An editor who sits nearby likes to show me his lunch every day. He presents it for my approval like I’m the Mother Confessor of cooking.

The great thing about this is his enthusiasm. He takes such pride in cooking and packing his own lunch every day. He likes to discuss the smallest details with the seriousness of a scientist.

His regular debate: Pasta. How do you pick the right shape? How do you decide what kind of sauce? Should you rinse it after you cook it?

How can one small thing have so many mysteries?

Actually, I look forward to his daily quizzes. Like my lunch friend, I like thinking about the mysteries of small things.

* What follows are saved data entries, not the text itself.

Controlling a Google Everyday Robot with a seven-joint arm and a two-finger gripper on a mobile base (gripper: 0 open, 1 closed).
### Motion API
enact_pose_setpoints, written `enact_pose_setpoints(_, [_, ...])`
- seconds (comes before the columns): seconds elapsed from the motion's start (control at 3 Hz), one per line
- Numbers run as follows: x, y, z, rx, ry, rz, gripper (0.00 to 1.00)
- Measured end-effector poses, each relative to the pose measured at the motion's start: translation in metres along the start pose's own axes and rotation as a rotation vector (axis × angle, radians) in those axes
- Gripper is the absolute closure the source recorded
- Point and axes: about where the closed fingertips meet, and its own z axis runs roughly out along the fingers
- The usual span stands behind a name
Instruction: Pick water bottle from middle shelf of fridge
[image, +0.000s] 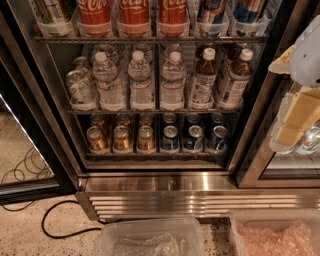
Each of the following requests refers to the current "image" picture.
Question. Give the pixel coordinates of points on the blue orange can right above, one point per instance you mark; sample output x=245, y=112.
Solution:
x=247, y=18

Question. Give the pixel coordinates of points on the gold can front left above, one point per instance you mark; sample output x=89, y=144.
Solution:
x=97, y=141

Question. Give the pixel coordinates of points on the blue orange can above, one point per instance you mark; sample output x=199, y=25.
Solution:
x=247, y=18
x=211, y=19

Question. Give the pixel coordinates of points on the gold can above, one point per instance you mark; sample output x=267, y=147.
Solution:
x=146, y=139
x=97, y=141
x=121, y=140

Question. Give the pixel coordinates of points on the clear plastic bin right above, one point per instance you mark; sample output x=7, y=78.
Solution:
x=275, y=219

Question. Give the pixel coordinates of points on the red cola can middle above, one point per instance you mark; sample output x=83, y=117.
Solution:
x=134, y=17

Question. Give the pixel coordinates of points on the silver can top left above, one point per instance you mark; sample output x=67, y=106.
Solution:
x=54, y=17

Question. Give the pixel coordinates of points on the blue can front middle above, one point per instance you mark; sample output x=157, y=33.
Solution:
x=193, y=139

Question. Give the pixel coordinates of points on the clear water bottle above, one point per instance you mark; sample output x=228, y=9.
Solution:
x=109, y=84
x=172, y=82
x=141, y=84

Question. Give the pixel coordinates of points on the black fridge door left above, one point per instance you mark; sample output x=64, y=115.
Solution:
x=32, y=118

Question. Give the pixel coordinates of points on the gold can front right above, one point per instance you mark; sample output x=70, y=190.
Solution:
x=146, y=139

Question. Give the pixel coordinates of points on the brown tea bottle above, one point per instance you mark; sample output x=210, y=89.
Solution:
x=233, y=80
x=203, y=79

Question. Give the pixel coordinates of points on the brown tea bottle right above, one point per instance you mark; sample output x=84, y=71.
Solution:
x=233, y=80

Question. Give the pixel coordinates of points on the red cola can left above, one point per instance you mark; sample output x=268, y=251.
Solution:
x=95, y=17

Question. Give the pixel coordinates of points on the blue can front left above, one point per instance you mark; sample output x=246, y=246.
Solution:
x=170, y=138

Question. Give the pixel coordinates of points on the pink bubble wrap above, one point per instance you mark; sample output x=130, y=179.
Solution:
x=295, y=240

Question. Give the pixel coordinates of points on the gold can front middle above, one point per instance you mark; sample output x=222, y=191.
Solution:
x=121, y=140

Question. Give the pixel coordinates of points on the clear plastic bin left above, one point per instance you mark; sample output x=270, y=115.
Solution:
x=181, y=228

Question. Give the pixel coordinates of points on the clear plastic bin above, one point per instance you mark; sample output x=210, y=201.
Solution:
x=275, y=219
x=181, y=228

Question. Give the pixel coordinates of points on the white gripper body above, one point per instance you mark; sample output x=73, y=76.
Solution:
x=307, y=63

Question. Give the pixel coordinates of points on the blue orange can left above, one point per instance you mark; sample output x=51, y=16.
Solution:
x=211, y=19

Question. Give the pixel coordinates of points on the blue can front right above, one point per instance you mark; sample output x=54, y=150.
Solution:
x=217, y=139

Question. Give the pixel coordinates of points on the red cola can right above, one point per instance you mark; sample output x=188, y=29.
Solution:
x=172, y=17

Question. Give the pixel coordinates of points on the glass fridge door right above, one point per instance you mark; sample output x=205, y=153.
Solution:
x=299, y=167

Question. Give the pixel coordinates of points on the silver green can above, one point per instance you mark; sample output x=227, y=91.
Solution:
x=82, y=95

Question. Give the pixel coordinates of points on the stainless steel fridge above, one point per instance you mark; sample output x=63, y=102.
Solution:
x=160, y=184

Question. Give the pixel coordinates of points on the clear bubble wrap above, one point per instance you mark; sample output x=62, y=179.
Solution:
x=162, y=245

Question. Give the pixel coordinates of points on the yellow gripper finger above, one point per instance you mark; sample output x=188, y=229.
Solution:
x=297, y=113
x=282, y=64

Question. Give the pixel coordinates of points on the red cola can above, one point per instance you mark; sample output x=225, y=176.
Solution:
x=172, y=17
x=134, y=17
x=95, y=17

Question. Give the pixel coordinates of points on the brown tea bottle left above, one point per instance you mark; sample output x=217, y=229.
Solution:
x=203, y=79

So, here are the 10 things I know about pasta:

1. Pasta comes in all shapes and sizes because no single shape is perfect for everything. Thin, smooth noodles need light, smooth sauces. Heavier noodles hold heavier sauces. Flat ribbons are for cheese and cream sauces. Tubes, shells and curls are for chunky sauces with bits of meat and vegetables.

2. Always start with a big, deep pot and lots of water.

3. Temperature counts: Make sure the water is really boiling. The most efficient way to bring water to a boil is to cover it while it heats. But don’t cover the pot while the pasta cooks or it will boil over.

4. Always salt the water just before you add the pasta. Salt added to the cooking water will flavor the pasta better than adding it later. If you season it after you cook it, you’ll use more salt because it won’t get absorbed into the pasta as it swells.

5. Keep things stirred up at the beginning.

6. Don’t add oil. If you do it right — lots of water at a full boil and stir it at the beginning — your pasta won’t stick together. Besides, the oil will keep the sauce from clinging.

7. When you drain pasta, save some cooking water. A splash or two of starchy cooking water is magic for pulling a sauce together. (Try this: Put a heatproof serving bowl in the sink and drain some of the pasta water into it as you drain the pot. Use a splash or two of the pasta water as needed, then empty the bowl and add the pasta and sauce to the warm bowl.)

8. Never rinse pasta. The starch clinging to it helps it hold on to the sauce.

9. Strike while it’s hot. If you add hot pasta to hot sauce, it will absorb more sauce and flavor.

10. Give things a chance to come together: Cook the pasta until it’s almost, but not quite, done, then drain it and add it to the sauce. Add a splash of cooking water. Stir it all together and cook for a couple of minutes longer. Add anything you need to finish it, like cheese or fresh herbs, and serve.